I will pose questions and try answering them using the eBird dataset. If I can't answer them, or the analysis does not show anything interesting, then I may just leave the post as is and leave it up to interpretation. Some examples of questions I want to look into are how birding activity has changed during the COVID-19 months and what the American Kestrel population looks like in the United States.

In some cases, I may consult not just the eBird data, but other citizen science projects like iNaturalist. I imagine there are users who contribute to multiple projects. Although, sites like iNaturalist do not seem to have a dataset I can use. Instead, they have an API I can grab data from. I just hope the iNaturalist API is more flexible than the eBird API.


Aside from pure analytical posts, I want to write about my own interests. I mostly want to have somewhere I can write about my feelings on certain things like a journal. For instance, I really enjoy music, and I would like to write about why I like certain music and what it may make me feel.

Figure 3: Me with the Calabrese brothers. Calabrese is a horror punk band. A very blurry picture that is hiding my tears.

As with anyone, my taste in music shifts as life goes on. Depending on where I am in life, some music may hit me differently. There was a point in school where I was fed up with the whole student situation, and I really enjoyed super angry music during that time. 

There are also some experiences I would like to write about like my schooling and job search. Some school quarters and semesters were very tough, and I believe it's healthy to talk about it. My time searching for work is also very annoying, because it can be difficult to get interviews. Even if no one reads it, I can at least release it from my mind. 


Since my blog is mostly focused on birds and their observations, I am calling everything else I analyze as 'Other'. There are video games, music and movies I would love to do basic analysis on. I may also take social media posts and analyze those.


Music is probably the runner up to birds, in regards of my interest in data analysis. I have done some analysis on music, and I really enjoyed that. Since I am not the only one who loves music, I am hoping I can offer some interesting content to music lovers.

Figure 4: Truer words have never been written. Rights to Simon Noh.

I haven't figured it out yet, but I may focus my analysis on artists that have a decent sized discography. Then when I analyze genres, I will narrow it down to one genre per post, or something. I do have quite a lot of ideas that could become reality, but I would have to look into what is available.

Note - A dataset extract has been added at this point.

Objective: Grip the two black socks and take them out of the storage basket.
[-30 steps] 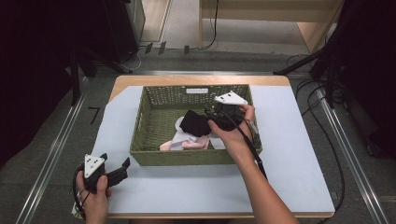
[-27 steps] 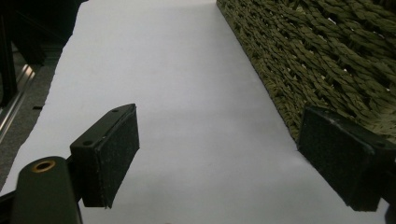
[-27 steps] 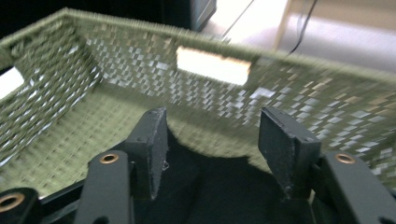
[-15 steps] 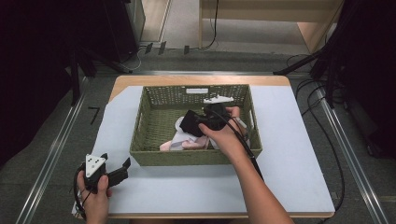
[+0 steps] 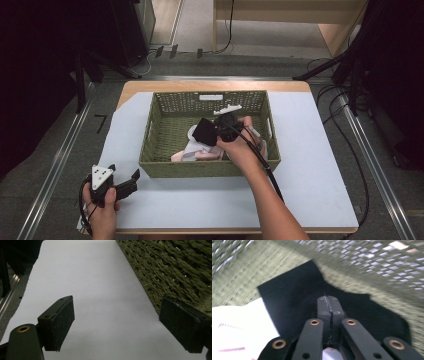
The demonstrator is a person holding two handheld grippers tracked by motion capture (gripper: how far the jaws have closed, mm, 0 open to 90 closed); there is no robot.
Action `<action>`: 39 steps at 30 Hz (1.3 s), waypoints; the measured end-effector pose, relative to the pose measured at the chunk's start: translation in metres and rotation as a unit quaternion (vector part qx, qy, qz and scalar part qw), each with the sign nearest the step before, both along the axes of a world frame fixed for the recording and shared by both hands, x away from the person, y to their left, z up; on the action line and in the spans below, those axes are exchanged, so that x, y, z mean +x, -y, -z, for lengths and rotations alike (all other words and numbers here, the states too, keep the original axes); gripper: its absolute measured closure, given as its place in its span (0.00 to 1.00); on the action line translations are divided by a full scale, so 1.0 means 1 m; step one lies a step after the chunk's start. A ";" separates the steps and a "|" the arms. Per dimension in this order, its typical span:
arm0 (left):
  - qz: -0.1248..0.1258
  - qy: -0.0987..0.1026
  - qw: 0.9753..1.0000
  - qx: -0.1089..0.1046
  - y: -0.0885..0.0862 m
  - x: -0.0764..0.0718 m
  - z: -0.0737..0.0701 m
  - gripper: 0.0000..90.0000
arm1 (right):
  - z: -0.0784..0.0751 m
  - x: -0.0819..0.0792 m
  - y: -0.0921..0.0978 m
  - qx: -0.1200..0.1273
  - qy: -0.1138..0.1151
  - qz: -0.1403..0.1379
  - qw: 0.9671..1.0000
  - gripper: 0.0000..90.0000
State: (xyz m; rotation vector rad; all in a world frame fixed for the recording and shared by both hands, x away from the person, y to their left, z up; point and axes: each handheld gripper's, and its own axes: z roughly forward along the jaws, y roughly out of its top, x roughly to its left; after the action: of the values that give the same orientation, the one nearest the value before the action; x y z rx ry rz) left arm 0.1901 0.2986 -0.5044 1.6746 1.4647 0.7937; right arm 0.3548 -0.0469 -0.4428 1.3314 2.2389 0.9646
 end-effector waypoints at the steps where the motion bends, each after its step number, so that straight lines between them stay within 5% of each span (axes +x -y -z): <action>1: 0.001 0.002 1.000 -0.001 0.000 0.000 0.000 0.16 | -0.002 0.000 0.004 0.010 0.007 0.012 1.000 1.00; 3: 0.000 0.003 1.000 0.001 0.000 -0.001 0.000 0.16 | -0.007 -0.001 0.013 0.036 0.027 0.042 0.998 1.00; 4: 0.000 0.003 1.000 0.002 0.000 -0.001 0.000 0.16 | -0.011 -0.002 0.024 0.049 0.052 0.073 0.995 1.00; 6: 0.000 0.003 1.000 0.002 0.000 -0.001 0.000 0.16 | -0.012 -0.005 0.032 0.048 0.077 0.098 0.991 1.00; 7: 0.000 0.003 1.000 0.002 0.000 -0.001 0.000 0.16 | -0.012 -0.005 0.032 0.048 0.077 0.098 0.991 1.00; 8: 0.000 0.003 1.000 0.002 0.000 -0.001 0.000 0.16 | -0.014 -0.007 0.037 0.049 0.102 0.115 0.987 1.00; 11: 0.001 0.004 1.000 0.002 0.000 -0.001 0.000 0.16 | -0.014 -0.007 0.036 0.048 0.114 0.120 0.985 1.00; 12: 0.001 0.004 1.000 0.001 0.000 -0.001 0.000 0.16 | -0.014 -0.007 0.034 0.052 0.112 0.113 0.986 1.00; 15: 0.001 0.002 1.000 0.001 0.000 0.000 0.000 0.16 | -0.008 -0.002 0.024 0.038 0.063 0.066 0.995 0.95; 17: 0.001 0.001 1.000 0.000 0.000 0.000 0.000 0.16 | -0.006 0.000 0.020 0.049 0.043 0.043 0.997 0.87; 20: 0.002 0.000 1.000 0.000 0.000 0.000 0.000 0.16 | -0.005 0.000 0.016 0.057 0.051 0.025 0.997 0.75; 23: 0.000 -0.001 1.000 0.001 0.000 0.000 0.000 0.16 | 0.001 0.000 0.001 0.048 0.048 -0.029 0.997 0.62; 28: 0.001 -0.003 1.000 0.001 0.000 0.000 0.000 0.16 | 0.016 0.000 -0.018 -0.021 0.007 -0.094 0.995 0.51; 37: 0.002 -0.003 1.000 0.001 0.000 0.000 0.000 0.16 | 0.029 0.004 -0.020 -0.060 -0.007 -0.105 0.993 0.45; 38: 0.002 -0.003 1.000 0.001 0.000 0.000 0.000 0.16 | 0.029 0.004 -0.020 -0.061 -0.010 -0.102 0.993 0.49; 39: 0.002 -0.003 1.000 0.001 0.000 0.000 0.000 0.16 | 0.029 0.005 -0.017 -0.075 -0.018 -0.089 0.993 0.65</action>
State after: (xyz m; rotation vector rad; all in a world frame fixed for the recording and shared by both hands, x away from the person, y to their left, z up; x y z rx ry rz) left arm 0.1905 0.2986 -0.5044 1.6824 1.4652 0.7878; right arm 0.3603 -0.0294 -0.4715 1.1076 2.4371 0.8161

I guess games would be the next topic I want to analyze. Although, I am not sure how easy it is to grab data on games. I assume that the data on games is more of a private matter that game studios might not want released. I'm sure they pay people to work with their data. Despite that, I am planning on contacting studios to see if they allow for that. Apex Legends is the main game I want to do some analysis on, but if any game I enjoy is able to release some data, I would love that.

Movies, etcetera

I do enjoy movies, but not too much. There are some films I absolutely loved, and I may write about those. Other than movies, I am looking at social media posts and content online. I am probably not going to write about these topics too often, but I do think it would be interesting.


I like to write, because I want to create content that others may read. I am also making content I would like to see, while improving my skills. Hopefully all of this is interesting!